Dzisiejszy występ Libickiego w TVP wydaje być się częścią tego działania. Libicki zagroził prowadzącemu program „Woronicza 17” w TVP Info Miłoszowi Kłeczkowi, że to jego „ostatnia niedziela”, bo – według Libickiego – dziennikarz już za tydzień nie będzie pracował w mediach publicznych. Kłeczek zareagował ostro. – To są standardy białoruskie, a nie polskie. Pan nie będzie mi mówił, czy będę, czy nie będę tutaj pracował – stwierdził.
A tak wyglądała w całości ta sytuacja.
– Ja najpierw złożę pewną deklarację. Przyszedłem tutaj dla naszych widzów, dla moich kontrdyskutantów, ale przyszedłem w sposób szczególny dla pana redaktora Kłeczka, ponieważ uważam, że to jest nasza ostatnia wspólna niedziela w tym programie.
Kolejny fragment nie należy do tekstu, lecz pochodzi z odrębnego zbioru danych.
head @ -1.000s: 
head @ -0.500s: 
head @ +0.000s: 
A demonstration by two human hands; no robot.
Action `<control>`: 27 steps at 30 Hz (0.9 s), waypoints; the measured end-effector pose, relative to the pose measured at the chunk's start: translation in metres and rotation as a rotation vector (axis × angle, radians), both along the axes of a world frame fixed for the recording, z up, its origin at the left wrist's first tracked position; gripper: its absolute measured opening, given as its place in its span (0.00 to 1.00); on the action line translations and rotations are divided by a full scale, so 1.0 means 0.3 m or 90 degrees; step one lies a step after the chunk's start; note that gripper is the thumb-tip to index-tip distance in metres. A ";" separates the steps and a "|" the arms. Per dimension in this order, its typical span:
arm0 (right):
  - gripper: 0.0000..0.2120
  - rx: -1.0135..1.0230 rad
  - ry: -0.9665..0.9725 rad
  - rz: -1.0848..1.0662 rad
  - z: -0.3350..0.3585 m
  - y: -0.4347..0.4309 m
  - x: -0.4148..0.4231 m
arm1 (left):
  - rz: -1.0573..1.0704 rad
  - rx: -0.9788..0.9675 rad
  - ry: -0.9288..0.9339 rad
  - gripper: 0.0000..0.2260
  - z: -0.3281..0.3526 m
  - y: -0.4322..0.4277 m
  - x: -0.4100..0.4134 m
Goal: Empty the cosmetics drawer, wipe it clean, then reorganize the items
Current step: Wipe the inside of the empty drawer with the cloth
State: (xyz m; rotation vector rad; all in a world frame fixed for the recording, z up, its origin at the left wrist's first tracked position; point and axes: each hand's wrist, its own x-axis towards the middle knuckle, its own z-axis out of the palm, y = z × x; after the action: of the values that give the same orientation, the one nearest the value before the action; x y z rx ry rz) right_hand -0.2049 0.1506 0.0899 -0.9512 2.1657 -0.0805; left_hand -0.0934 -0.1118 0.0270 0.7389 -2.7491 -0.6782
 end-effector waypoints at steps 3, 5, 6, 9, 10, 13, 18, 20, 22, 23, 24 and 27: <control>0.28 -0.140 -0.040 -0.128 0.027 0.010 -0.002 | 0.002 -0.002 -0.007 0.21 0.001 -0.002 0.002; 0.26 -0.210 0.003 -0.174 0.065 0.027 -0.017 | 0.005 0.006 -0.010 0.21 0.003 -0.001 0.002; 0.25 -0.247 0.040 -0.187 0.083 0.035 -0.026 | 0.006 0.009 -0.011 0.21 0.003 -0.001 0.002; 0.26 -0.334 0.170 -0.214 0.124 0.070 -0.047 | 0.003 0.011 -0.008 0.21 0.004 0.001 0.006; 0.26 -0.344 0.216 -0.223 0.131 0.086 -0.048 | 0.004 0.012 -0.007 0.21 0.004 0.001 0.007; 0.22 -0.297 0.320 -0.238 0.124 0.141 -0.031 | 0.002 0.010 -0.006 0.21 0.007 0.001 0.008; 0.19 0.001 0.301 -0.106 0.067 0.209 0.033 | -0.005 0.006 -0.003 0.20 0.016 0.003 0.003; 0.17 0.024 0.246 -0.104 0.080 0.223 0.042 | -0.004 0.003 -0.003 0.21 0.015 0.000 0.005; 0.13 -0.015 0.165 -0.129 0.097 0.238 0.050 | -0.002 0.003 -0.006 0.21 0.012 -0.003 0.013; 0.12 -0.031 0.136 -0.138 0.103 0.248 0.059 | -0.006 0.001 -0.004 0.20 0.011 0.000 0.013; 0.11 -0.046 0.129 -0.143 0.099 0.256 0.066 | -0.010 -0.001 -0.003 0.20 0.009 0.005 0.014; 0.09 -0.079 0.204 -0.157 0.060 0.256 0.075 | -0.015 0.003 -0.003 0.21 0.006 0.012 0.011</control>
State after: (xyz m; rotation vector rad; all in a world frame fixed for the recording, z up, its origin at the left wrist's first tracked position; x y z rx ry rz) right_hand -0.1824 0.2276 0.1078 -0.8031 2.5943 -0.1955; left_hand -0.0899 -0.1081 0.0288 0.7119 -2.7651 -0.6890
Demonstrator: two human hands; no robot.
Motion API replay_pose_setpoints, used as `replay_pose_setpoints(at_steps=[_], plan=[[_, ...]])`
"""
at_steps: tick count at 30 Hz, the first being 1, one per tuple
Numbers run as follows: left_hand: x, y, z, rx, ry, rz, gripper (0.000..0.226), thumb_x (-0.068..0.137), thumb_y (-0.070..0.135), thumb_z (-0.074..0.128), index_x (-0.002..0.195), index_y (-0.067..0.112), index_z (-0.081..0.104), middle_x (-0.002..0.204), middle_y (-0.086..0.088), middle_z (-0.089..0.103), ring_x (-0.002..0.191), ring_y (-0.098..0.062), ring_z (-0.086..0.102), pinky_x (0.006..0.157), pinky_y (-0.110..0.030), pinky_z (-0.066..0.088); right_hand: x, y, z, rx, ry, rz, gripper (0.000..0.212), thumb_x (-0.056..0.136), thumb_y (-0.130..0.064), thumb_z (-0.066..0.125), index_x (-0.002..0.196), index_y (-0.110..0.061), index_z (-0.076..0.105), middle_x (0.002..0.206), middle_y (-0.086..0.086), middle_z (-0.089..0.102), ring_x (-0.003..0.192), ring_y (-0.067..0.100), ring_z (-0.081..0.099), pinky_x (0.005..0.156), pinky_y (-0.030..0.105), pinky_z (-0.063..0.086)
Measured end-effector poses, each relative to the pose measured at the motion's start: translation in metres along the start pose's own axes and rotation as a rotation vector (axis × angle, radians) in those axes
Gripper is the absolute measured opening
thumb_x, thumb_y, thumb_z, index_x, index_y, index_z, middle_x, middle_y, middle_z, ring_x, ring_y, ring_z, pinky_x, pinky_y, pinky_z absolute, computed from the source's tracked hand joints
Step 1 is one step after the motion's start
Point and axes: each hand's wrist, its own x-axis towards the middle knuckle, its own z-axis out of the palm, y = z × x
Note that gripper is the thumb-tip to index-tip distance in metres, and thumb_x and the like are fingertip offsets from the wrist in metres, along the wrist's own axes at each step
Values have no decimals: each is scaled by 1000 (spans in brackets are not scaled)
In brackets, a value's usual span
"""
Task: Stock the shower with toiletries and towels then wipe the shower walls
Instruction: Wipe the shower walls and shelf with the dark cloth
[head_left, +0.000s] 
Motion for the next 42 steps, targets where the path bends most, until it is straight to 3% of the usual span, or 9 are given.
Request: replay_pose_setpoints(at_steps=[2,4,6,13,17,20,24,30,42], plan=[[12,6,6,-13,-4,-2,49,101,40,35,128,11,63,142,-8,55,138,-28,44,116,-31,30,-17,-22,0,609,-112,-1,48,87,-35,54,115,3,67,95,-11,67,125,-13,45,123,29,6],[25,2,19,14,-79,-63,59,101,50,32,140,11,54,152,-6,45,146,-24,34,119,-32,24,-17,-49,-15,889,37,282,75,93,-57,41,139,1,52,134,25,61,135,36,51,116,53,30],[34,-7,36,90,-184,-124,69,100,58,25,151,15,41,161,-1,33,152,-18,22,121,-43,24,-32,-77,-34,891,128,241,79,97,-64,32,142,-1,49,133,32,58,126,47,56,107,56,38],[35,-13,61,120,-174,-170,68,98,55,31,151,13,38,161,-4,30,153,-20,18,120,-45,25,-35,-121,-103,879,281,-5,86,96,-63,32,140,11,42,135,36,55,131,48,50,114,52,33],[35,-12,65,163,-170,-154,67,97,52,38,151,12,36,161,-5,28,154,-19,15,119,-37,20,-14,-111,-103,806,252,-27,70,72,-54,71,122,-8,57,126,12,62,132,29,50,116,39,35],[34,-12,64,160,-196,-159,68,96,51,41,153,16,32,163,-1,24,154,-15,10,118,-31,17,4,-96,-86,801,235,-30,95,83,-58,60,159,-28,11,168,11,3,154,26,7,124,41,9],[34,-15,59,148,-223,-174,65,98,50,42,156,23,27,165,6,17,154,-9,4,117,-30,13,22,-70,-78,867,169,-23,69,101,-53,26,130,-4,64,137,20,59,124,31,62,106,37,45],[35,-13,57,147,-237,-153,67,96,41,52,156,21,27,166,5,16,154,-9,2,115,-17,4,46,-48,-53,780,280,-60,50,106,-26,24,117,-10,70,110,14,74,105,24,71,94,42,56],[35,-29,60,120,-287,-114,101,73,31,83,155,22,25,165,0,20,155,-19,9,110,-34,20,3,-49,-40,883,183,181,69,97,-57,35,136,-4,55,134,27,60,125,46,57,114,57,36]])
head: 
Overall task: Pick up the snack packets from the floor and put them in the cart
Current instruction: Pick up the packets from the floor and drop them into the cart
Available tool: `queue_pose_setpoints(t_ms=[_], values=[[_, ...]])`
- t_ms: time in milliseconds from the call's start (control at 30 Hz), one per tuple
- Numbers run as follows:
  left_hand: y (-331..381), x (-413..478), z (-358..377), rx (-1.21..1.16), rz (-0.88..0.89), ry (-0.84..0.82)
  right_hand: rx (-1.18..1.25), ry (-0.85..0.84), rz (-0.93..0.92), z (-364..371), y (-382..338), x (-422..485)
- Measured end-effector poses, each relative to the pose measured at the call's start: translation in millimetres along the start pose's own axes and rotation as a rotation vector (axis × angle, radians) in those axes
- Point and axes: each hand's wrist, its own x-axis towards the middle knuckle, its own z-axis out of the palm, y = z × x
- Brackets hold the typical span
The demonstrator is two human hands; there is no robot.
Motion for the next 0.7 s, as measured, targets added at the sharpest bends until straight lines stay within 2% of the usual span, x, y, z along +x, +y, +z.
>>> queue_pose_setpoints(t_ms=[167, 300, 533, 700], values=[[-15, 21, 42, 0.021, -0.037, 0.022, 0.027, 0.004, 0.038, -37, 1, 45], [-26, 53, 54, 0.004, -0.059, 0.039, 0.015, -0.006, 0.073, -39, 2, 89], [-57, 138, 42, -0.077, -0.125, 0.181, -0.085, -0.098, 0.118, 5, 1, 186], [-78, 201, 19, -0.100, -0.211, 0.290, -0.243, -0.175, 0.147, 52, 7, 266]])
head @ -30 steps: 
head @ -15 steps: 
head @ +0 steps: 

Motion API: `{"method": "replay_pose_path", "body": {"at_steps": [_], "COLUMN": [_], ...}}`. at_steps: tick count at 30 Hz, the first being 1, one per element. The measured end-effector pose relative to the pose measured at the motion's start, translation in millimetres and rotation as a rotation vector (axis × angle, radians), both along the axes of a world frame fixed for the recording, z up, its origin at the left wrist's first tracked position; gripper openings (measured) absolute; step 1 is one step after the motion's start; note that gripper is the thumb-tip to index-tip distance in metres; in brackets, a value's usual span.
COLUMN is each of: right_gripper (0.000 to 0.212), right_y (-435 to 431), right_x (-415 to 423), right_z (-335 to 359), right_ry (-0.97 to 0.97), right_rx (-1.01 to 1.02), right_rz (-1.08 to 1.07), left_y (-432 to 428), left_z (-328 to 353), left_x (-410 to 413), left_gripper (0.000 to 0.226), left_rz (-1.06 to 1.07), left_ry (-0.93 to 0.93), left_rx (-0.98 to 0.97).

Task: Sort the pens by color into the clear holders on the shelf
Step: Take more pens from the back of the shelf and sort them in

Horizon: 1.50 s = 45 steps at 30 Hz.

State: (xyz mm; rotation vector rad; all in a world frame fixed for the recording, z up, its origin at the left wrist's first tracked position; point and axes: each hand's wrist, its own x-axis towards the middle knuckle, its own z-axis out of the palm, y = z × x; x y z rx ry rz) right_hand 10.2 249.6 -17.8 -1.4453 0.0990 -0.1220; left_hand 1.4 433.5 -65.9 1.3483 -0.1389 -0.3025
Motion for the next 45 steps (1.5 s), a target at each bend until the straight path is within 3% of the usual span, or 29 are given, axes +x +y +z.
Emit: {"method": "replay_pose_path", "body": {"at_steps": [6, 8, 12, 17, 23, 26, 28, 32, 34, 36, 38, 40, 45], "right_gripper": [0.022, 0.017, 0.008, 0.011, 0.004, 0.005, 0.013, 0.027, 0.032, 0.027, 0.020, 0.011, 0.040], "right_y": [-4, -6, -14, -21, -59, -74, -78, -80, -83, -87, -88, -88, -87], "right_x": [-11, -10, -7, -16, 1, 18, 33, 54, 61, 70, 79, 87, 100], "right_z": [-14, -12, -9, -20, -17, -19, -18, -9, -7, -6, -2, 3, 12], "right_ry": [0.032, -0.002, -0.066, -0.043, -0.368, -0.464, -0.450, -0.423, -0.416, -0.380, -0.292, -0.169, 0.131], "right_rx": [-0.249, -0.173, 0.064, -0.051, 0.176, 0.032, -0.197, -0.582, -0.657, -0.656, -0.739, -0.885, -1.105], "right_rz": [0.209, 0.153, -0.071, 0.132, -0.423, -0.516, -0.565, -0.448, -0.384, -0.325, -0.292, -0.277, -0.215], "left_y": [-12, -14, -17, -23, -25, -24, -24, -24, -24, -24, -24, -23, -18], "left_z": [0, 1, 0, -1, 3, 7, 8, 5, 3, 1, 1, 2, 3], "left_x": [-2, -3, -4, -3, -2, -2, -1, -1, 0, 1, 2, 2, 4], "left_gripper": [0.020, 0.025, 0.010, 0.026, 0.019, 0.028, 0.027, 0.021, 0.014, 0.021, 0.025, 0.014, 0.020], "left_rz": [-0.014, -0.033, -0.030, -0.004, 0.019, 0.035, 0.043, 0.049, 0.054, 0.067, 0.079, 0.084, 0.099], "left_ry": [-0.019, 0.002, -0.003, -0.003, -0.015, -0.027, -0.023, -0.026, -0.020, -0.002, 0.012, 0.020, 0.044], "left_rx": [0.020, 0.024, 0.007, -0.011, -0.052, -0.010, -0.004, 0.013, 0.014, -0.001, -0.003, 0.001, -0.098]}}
Myślę, że już raczej pana tutaj nie spotkam – oświadczył senator.
Miłosz Kłeczek pytał Libickiego, czy życzy mu czegoś złego. Polityk odparł, że nie, tylko odnosi się do doniesień prasowych na temat dziennikarza. Jak bowiem donosiły niektóre media, Kłeczek miał zdecydować o zakończeniu pracy dla Telewizji Polskiej 16 grudnia. Dziennikarz zaprzeczył tym donosom i zapewnił, że „zostaje do końca”.
– W ten czy inny sposób uważam, że to nasza ostatnia niedziela. Z plusem dla standardów dziennikarskich – odparł Libicki. Miłosz Kłeczek zareagował ostro. – Pan nie będzie mi mówił, czy będę, czy nie będę tutaj pracował. Od tego jest mój dyrektor albo prezes TVP – dodał.
– Jeżeli polityk nowej większości przychodzi do studia i mówi, że już za tydzień nie poprowadzi programu, to są standardy białoruskie, a nie polskie. Ja takiej polski nie chce, to skandaliczne, co pan mówi – stwierdził dziennikarz i zaznaczył, że po 2015 roku TVP rozbiła monopol informacyjny w Polsce.